Please let me know if I need to add more details to the question.


Solution

  • Update: The solution below works, as long as all input files are nonempty, but see @Ed Morton's answer for a simpler and more robust way of adding file-specific handling.

    However, this answer still provides a hopefully helpful explanation of some awk basics and why the OP's approach didn't work.

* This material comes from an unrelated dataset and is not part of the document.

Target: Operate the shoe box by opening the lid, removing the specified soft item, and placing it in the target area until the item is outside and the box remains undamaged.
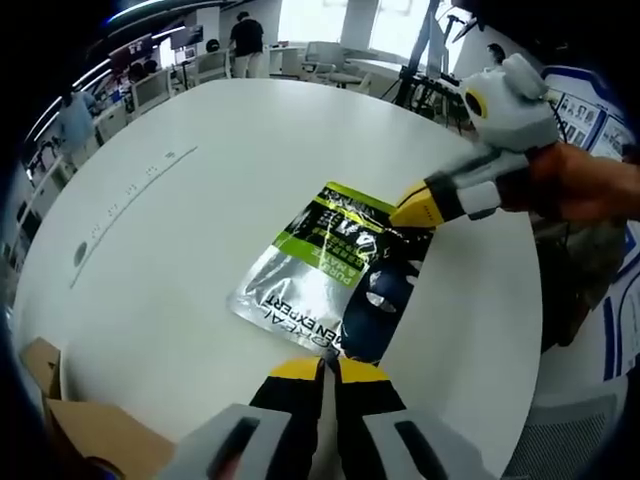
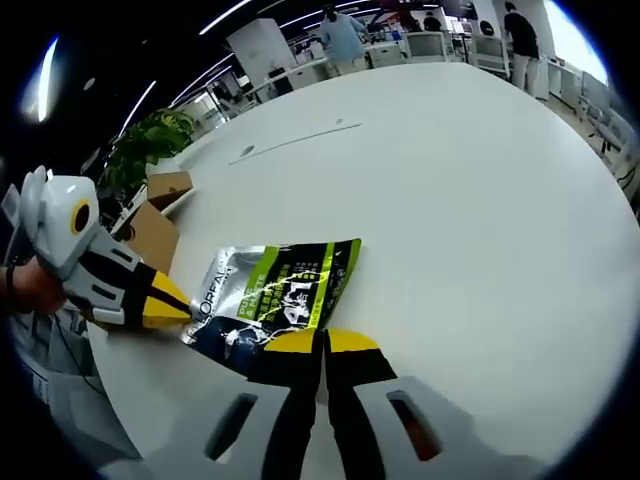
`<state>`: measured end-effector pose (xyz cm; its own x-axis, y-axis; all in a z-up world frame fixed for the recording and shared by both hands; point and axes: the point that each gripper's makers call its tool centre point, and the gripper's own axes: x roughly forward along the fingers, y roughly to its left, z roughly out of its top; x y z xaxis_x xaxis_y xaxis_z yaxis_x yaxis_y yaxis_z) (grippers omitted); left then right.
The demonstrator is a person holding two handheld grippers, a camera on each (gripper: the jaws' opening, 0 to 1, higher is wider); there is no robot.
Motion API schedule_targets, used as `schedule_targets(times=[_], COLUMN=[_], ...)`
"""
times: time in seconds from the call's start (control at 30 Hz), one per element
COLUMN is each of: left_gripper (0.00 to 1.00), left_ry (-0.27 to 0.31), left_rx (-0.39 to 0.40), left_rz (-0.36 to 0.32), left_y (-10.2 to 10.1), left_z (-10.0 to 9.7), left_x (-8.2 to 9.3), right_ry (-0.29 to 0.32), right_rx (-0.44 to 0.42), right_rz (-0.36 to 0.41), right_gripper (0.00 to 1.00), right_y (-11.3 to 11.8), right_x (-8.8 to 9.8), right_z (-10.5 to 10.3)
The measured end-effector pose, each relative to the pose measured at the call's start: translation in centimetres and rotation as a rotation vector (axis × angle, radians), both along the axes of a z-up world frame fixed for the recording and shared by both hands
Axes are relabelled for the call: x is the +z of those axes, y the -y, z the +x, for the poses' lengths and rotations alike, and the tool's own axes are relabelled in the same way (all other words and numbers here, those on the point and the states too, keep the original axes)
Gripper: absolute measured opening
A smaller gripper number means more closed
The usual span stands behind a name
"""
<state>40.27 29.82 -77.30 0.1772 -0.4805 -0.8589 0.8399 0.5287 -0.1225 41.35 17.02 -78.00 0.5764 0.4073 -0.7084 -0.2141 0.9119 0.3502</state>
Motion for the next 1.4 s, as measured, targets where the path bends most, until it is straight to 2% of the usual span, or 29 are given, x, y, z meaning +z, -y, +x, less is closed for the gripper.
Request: schedule_targets(times=[0.13, 0.3, 0.43, 0.73, 0.87, 0.97, 1.07, 1.4], left_gripper=[0.02, 0.03, 0.07, 0.08, 0.08, 0.09, 0.09, 0.09], left_ry=[0.015, 0.027, 0.04, 0.069, 0.08, 0.089, 0.116, 0.148], left_rx=[0.011, 0.028, 0.051, 0.098, 0.14, 0.184, 0.193, 0.271], left_rz=[-0.003, -0.006, -0.053, -0.103, -0.15, -0.237, -0.237, -0.286], left_y=[-0.3, -0.8, -0.6, -1.6, -2.2, -2.3, -3.4, -7.1], left_z=[0.3, 0.5, 0.7, 1.0, 1.1, 1.1, 0.9, 0.8], left_x=[0.5, 1.1, 2.0, 3.8, 5.0, 6.2, 6.7, 8.4], right_ry=[0.002, 0.003, 0.007, 0.032, 0.05, 0.064, 0.074, 0.092], right_rx=[-0.008, -0.023, -0.036, -0.049, -0.059, -0.053, -0.045, -0.018], right_rz=[-0.05, -0.053, -0.056, -0.056, -0.04, -0.027, -0.025, -0.025], right_gripper=[0.03, 0.02, 0.02, 0.05, 0.06, 0.06, 0.07, 0.06], right_y=[0.8, 1.6, 2.2, 2.4, 1.8, 1.0, 0.2, -2.4], right_x=[-0.1, 0.6, 1.1, 2.8, 3.8, 4.5, 5.0, 6.5], right_z=[-0.2, -0.6, -0.9, -1.3, -1.4, -1.7, -2.0, -2.4])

    Try the following (note that I've made the indices 1-based, as that's how awk does it):

    awk '
    
     # Increment the current-file index, if a new file is being processed.
     FNR == 1 { ++fIndex }
    
     # Process current line if from 1st file.
     fIndex == 1 {
        print "file 1: " FILENAME
        next
     }
    
     # Process current line if from 2nd file.
     fIndex == 2 {
        print "file 2: " FILENAME
        next
     }
    
     # Process current line (from all remaining files).
     {
        print "file " fIndex ": " FILENAME
     }
    
    ' file-1 file-2 file-3
    
    • Pattern FNR==1 is true whenever a new input file is starting to get processed (FNR contains the input file-relative line number).
    • Every time a new file starts processing, fIndexis incremented and thus reflects the 1-based index of the current input file. Tip of the hat to @twalberg's helpful answer.

      • Note that an uninitialized awk variable used in a numeric context defaults to 0, so there's no need to initialize fIndex (unless you want a different start value).
    • Patterns such as fIndex == 1 can then be used to execute blocks for lines from a specific input file only (assuming the block ends in next).
    • The last block is then executed for all input files that don't have file-specific blocks (above).

    As for why your approach didn't work:

    • Your 2nd and 3rd blocks are potentially executed unconditionally, for lines from all input files, because they are not preceded by a pattern (condition).

    • So your 2nd block is entered for lines from all subsequent input files, and its next statement then prevents the 3rd block from ever getting reached.

    Potential misconceptions:

    • Perhaps you think that each block functions as a loop processing a single input file. This is NOT how awk works. Instead, the entire awk program is processed in a loop, with each iteration processing a single input line, starting with all lines from file 1, then from file 2, ...

    • An awk program can have any number of blocks (typically preceded by patterns), and whether they're executed for the current input line is solely governed by whether the pattern evaluates to true; if there is no pattern, the block is executed unconditionally (across input files). However, as you've already discovered, next inside a block can be used to skip subsequent blocks (pattern-block pairs).